Josh Applegate/Unsplash

Scientists Think They've Identified the Underlying Neurological Cause of Dyslexia

It's much bigger than we realised.

PETER DOCKRILL
23 DEC 2016
 

Scientists have identified a neural signature in people with dyslexia that could explain why those who experience the condition find it harder to interpret information.

Brain scans revealed that people with dyslexia have to try twice as hard to process sensory information, such as images and words, as people without the condition, and the deficiency could lie at the heart of the disorder.

 

"It's a difference in the brain that's not about reading per se, but it's a difference in perceptual learning that's pretty broad," says cognitive scientist John Gabrieli from MIT.

"This is a path by which a brain difference could influence learning to read, which involves so many demands on plasticity."

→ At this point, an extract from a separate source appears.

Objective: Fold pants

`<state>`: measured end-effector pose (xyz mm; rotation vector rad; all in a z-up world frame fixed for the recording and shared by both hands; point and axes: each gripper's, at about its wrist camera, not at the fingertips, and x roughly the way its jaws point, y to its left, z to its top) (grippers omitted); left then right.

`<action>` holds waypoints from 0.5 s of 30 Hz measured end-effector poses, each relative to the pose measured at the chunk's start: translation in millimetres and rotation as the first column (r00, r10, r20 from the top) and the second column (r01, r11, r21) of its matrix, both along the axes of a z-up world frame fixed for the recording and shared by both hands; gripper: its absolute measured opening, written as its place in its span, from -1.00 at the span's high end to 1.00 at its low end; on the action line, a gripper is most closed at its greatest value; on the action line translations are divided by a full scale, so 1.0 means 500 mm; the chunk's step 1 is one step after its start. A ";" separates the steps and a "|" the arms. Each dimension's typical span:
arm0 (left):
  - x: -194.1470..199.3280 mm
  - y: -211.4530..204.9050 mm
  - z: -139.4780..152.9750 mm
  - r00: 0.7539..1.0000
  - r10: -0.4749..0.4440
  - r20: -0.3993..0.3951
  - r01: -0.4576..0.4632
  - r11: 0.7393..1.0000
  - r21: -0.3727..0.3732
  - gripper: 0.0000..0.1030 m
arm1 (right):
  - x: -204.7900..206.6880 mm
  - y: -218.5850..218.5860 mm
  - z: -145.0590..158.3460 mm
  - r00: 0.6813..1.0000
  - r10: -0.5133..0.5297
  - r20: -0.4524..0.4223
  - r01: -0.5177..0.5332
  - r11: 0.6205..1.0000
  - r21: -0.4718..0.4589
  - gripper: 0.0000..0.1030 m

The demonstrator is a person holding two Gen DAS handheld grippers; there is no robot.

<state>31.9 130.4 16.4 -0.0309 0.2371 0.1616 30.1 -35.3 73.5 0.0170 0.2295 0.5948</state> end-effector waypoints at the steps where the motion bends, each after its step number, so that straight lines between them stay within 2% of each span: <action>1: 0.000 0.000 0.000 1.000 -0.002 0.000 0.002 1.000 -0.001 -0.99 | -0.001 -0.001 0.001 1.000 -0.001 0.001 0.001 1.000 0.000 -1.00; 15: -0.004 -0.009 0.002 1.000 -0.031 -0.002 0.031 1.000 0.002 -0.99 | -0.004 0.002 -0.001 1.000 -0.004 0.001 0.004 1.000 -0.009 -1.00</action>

You can get a sense of how neural adaptation works by looking at the image below:

9867322346-dyslexia-1

What do you see?

For most people, all you'll initially notice is a smattering of black blobs on a white background. But soon your brain will probably recognise a dog sniffing the ground.

 

Look at the image again with fresh eyes, and you'll probably just see the dog immediately without even thinking about it. This is because of neural adaptation: your brain has already pieced the image together the first time, so doesn't have to expend extra activity to do it a second time.

Here's another example:

9867322346-dyslexia-2kayden stephenson/Twitter

Do you see a picture of some shiny-looking legs? You can read an explanation for this image here, but that 'shininess' is actually just a clever optical illusion, and once your brain knows what's really going on, you'll probably struggle to see the shiny effect like you once did.

"You learn something upon the initial presentation that makes you better able to do it the second time, and the ease is marked by reduced neural activity," says Gabrieli. "Because you've done something before, it's easier to do it again."

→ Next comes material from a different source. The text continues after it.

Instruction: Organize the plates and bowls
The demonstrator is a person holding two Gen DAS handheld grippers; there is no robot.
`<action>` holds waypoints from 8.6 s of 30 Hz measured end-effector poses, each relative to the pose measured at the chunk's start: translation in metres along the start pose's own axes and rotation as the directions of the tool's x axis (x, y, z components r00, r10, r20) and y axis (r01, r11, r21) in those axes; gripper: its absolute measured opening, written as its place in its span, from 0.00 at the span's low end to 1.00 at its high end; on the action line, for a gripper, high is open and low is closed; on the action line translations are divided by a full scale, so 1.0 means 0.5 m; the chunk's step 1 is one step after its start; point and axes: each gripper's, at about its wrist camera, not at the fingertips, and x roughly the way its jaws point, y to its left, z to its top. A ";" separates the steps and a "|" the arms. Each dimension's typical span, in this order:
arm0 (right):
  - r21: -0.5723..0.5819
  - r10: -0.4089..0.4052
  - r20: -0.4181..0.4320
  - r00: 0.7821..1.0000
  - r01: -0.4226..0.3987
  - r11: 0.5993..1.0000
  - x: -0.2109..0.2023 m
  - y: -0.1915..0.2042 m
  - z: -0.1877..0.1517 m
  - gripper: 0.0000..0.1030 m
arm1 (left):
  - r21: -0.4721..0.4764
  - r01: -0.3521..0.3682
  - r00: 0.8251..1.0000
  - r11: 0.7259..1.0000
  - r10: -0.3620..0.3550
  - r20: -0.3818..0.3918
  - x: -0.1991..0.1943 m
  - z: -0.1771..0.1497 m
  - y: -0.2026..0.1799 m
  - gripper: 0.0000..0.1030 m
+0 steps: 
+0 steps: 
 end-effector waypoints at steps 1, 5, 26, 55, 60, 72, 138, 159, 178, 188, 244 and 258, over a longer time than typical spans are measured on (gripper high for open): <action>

But according to the researchers, that almost effortless brain activity that many of us don't even realise is happening is something that's much harder for people with dyslexia to perform.

To figure this out, the team analysed the brains of young adults with dyslexia and those without the condition, to see how they responded to a series of sensory input tests.

In the first experiment, participants were asked to pair spoken words with images on a screen. The test was run through twice: in the first session, the words were spoken by a single voice, but in the second session, the words were spoken by a variety of voices.

The scans showed that people without dyslexia adjusted quickly to the singular voice after an initial period of neural adaptation activity in the superior temporal gyrus, which processes speech and sound.

In the test with multiple speakers, this neural activity flared up for each new voice.

But for the participants with dyslexia, neural adaptation never eased off during the test with just the single voice, indicating that their brains had to keep working hard to concentrate on processing the information from a single sensory input – in a sense, much like continually struggling to identify the dog in the picture above.

9867322346-dyslexia-3Perrachione et al.

"Adaptation is something the brain does to help make hard tasks easier," says one of the team, Tyler Perrachione, from Boston University. "Dyslexics are not getting this advantage."

What was surprising about the result is that difficulty in understanding speech is not something that's usually associated with dyslexia, so the researchers ran another experiment.

This time, the team showed a different group of adult participants a stream of visual images – words, faces, and objects – some of which were different, and some of which repeated during the experiment.

Again, the participants with dyslexia showed reduced adaptation to the repeated imagery, with the same neural signature of extra brain activity being involved to process the stimuli.

"The brain location changed depending on the nature of the content that was being perceived, but the reduced adaptation was consistent across very different domains," says Gabrieli.

"This suggests that adaptation deficits in dyslexia are general, across the whole brain," adds Perrachione.

But if this signature of extra neural activity is present in all kinds of different information processing in the brain, why has dyslexia so long been classified solely as a reading disorder?

The researchers think it's because written comprehension is such a demanding, learned activity that calls upon so many parts of the brain, leading to the impairment usually being discovered when children are having difficulty with reading.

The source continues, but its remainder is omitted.